The World Health Organization (WHO) today made an umpteenth call for China to share all the scientific information useful to determine the origin of the Covid-19 pandemic. The pressure comes after learning that the Asian country has genetic and molecular results that has been saved about the animal market that was the first place that was suspected.
The information, from the Center for Disease Prevention and Control (CDC) of China, was uploaded to an open access scientific platform, and discovered by European experts who analyzed it and communicated their results to the WHO. But later all those data were removed from the platform.
The director general of the WHO, Tedros Adhanom Ghebreyesus, indicated in an official conference by the United Nations agency before the international press, that as soon as he learned of this, the organization asked the Chinese authorities to make the information available. However, this has not yet happened. Likewise, he added that these data do not allow drawing a definitive conclusion about how the pandemic began, but “each data is an important piece to get closer to the answer.
“They should be disclosed”
“The question of how the pandemic began remains unanswered and these data do not give a definitive answer, but they are important to get closer to the answer,” the WHO chief reiterated. March 11 marked three years since the WHO first described the global outbreak of Covid-19 as a pandemic. And Tedros has criticized China for not disclosing genetic information earlier. “These data could and should have been disclosed three years ago“, he claimed.
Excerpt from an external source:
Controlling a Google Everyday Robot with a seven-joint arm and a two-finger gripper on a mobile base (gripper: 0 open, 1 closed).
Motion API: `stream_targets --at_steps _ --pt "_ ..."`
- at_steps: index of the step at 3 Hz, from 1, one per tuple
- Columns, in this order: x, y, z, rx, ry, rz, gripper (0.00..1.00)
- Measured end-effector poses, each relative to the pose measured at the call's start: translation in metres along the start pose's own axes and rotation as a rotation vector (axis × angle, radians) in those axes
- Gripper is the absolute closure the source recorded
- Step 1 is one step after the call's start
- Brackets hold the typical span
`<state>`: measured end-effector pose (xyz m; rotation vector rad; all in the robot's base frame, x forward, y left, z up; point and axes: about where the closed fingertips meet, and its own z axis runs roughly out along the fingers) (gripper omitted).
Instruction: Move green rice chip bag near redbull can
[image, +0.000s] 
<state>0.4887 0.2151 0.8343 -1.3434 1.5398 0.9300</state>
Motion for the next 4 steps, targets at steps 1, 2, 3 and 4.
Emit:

The data from the China Center for Disease Prevention and Control refer to samples collected from surfaces located in the Huanan marketin Wuhan, in 2020. They were taken after the first human cases of Covid-19 appeared at the end of 2019.
Tedros said that heThe genetic sequences were loaded into the database the world’s largest virus registry, GISAID, at the end of January. It was done by CDC scientists, but they were later withdrawn. A French biologist found the information by chance when he was going through the database and showed it to a group of scientists outside of China who were looking for the origins of the coronavirus.
Genetic sequencing data revealed that some of the samples, known to be positive for the coronavirus, also contained genetic material from Japanese raccoons, indicating that the animals were infected with the virus, according to the scientists. The first reports on the analyzes appeared in the journal The Atlantic.
“There is a good chance that the animals that deposited the DNA also deposited the virus,” said Stephen Goldstein, a virologist at the University of Utah who was involved in the data analysis. “If one were to do environmental sampling after a zoonotic spill event…this is exactly what you would expect to find.”
Was it humans or a Japanese raccoon?
Ray Yip, an epidemiologist and founding member of the US Centers for Disease Control office in China, said the new findings were not definitive, but they were significant. “The market environmental sampling data released by the China CDC is by far the strongest evidence to date in support of animal origin,” Yip told The Associated Press in an email. He has had no relation to the new analysis.
Scientists have been searching for the origins of the Covid-19 pandemic since the virus emerged, but the search has been hampered by several factors, including the huge increase in human infections in the first two years of the pandemic and a bitter political dispute. international.
It took experts more than 12 years to confirm the animal origin of SARS, a virus related to Covid. The researchers say their analysis is the first concrete indication that wildlife infected with the coronavirus may have been on the market. Some of the samples with Japanese raccoon DNA were collected from a stall that tested positive and was known to be involved in the wildlife trade.
However, it is also possible that humans were the first to bring the virus to market and infected the Japanese raccoons, or that infected people left traces of the virus near the animals.
Last year, a team of researchers from the University of Arizona (United States) confirmed that live animals sold at the Huanan Seafood Wholesale Market were the likely source of the Covid-19 pandemic.
Led by the university’s expert in virus evolution, Michael Worobey, international teams of researchers traced the start of the pandemic to the Wuhan market. Their findings were published in two articles in the journal Science.